REQUIREMENT: Word for word, restate the entries below from their first line through the line that contains "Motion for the".

SUPPLIED MATERIAL:

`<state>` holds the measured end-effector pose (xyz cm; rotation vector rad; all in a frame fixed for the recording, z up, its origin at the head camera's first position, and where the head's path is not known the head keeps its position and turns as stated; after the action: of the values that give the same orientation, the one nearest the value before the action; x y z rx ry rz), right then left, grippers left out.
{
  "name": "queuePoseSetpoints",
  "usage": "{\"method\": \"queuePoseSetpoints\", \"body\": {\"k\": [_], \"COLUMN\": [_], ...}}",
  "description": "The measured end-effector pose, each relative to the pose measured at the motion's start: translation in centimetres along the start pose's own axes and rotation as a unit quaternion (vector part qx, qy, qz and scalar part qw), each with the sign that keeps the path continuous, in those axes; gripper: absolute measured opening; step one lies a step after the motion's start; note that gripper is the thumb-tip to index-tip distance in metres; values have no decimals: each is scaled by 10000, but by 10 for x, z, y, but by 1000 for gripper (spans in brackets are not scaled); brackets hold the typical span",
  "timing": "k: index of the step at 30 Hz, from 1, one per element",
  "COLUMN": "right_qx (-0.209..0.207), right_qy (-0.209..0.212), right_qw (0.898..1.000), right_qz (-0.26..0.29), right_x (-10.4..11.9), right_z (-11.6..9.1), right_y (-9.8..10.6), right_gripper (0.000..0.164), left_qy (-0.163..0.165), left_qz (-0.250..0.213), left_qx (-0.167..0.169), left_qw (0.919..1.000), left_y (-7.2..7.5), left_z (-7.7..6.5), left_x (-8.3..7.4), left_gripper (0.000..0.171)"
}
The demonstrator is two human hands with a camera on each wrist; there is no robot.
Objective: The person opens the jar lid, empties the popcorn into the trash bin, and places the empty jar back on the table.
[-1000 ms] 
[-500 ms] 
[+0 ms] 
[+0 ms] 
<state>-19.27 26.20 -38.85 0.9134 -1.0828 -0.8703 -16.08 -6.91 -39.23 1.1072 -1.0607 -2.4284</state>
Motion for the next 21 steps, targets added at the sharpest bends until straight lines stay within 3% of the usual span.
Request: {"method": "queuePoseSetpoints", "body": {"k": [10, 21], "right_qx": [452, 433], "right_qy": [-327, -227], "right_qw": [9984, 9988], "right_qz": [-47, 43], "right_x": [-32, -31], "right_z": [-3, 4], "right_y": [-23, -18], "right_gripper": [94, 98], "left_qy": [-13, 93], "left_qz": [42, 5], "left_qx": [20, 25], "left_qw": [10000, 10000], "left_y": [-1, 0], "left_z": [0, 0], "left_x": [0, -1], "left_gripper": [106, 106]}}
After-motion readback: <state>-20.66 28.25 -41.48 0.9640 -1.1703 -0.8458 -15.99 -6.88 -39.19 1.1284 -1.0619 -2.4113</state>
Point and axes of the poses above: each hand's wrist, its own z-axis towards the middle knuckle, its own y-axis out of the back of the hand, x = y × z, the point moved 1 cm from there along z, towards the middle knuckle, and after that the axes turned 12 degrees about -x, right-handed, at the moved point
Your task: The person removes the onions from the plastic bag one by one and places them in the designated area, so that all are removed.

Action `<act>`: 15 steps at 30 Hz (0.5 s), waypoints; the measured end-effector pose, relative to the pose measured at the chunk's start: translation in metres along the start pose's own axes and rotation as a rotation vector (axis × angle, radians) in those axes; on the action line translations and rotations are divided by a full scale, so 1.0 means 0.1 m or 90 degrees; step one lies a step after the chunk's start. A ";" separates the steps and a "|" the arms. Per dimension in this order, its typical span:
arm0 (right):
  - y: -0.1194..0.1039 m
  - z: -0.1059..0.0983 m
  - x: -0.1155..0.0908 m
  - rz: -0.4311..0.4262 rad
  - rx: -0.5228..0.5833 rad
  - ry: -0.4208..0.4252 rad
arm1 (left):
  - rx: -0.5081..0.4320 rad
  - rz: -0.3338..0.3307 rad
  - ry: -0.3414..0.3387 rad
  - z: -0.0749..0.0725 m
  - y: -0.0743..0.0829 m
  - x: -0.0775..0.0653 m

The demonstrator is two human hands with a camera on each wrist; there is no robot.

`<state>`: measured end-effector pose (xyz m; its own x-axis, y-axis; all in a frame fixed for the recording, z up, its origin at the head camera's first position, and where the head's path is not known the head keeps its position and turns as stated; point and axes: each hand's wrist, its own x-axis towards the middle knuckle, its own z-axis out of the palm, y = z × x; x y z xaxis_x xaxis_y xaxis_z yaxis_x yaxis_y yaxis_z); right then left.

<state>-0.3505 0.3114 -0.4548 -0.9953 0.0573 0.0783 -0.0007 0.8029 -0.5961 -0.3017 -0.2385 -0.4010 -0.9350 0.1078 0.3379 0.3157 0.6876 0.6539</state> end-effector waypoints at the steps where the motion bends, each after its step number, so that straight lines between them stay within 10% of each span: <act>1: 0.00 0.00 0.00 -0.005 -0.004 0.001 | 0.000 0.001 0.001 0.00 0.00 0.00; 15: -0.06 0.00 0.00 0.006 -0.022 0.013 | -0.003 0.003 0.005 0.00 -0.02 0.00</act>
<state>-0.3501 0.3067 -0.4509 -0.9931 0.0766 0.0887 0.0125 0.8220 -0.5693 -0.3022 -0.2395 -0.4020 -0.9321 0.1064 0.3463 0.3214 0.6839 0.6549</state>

OUTPUT BELOW:
`<state>` holds the measured end-effector pose (xyz cm; rotation vector rad; all in a frame fixed for the recording, z up, its origin at the head camera's first position, and where the head's path is not known the head keeps its position and turns as stated; after the action: of the values that give the same orientation, the one nearest the value before the action; x y z rx ry rz), right then left, grippers left out.
{
  "name": "queuePoseSetpoints",
  "usage": "{\"method\": \"queuePoseSetpoints\", \"body\": {\"k\": [_], \"COLUMN\": [_], ...}}",
  "description": "The measured end-effector pose, each relative to the pose measured at the motion's start: translation in centimetres along the start pose's own axes and rotation as a unit quaternion (vector part qx, qy, qz and scalar part qw), each with the sign that keeps the path continuous, in those axes; gripper: absolute measured opening; step one lies a step after the motion's start; note that gripper is the thumb-tip to index-tip distance in metres; values have no decimals: each is scaled by 10000, but by 10 for x, z, y, but by 1000 for gripper (spans in brackets are not scaled); brackets hold the typical span",
  "timing": "k: index of the step at 30 Hz, from 1, one per element",
  "COLUMN": "right_qx (-0.209..0.207), right_qy (-0.209..0.212), right_qw (0.898..1.000), right_qz (-0.26..0.29), right_x (-10.4..11.9), right_z (-11.6..9.1), right_y (-9.8..10.6), right_gripper (0.000..0.164), left_qy (-0.163..0.165), left_qz (-0.250..0.213), left_qx (-0.167..0.169), left_qw (0.919..1.000), left_y (-7.2..7.5), left_z (-7.7..6.5), left_x (-8.3..7.4), left_gripper (0.000..0.171)"
}
The demonstrator is two human hands with a camera on each wrist; there is no robot.
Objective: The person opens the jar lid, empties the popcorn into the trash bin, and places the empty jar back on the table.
[-1000 ms] 
[-500 ms] 
[+0 ms] 
[+0 ms] 
<state>-19.27 26.20 -38.85 0.9134 -1.0828 -0.8703 -16.08 -6.91 -39.23 1.1072 -1.0607 -2.4284</state>
Motion for the next 21 steps, targets added at the sharpest bends until straight lines stay within 3% of the usual span.

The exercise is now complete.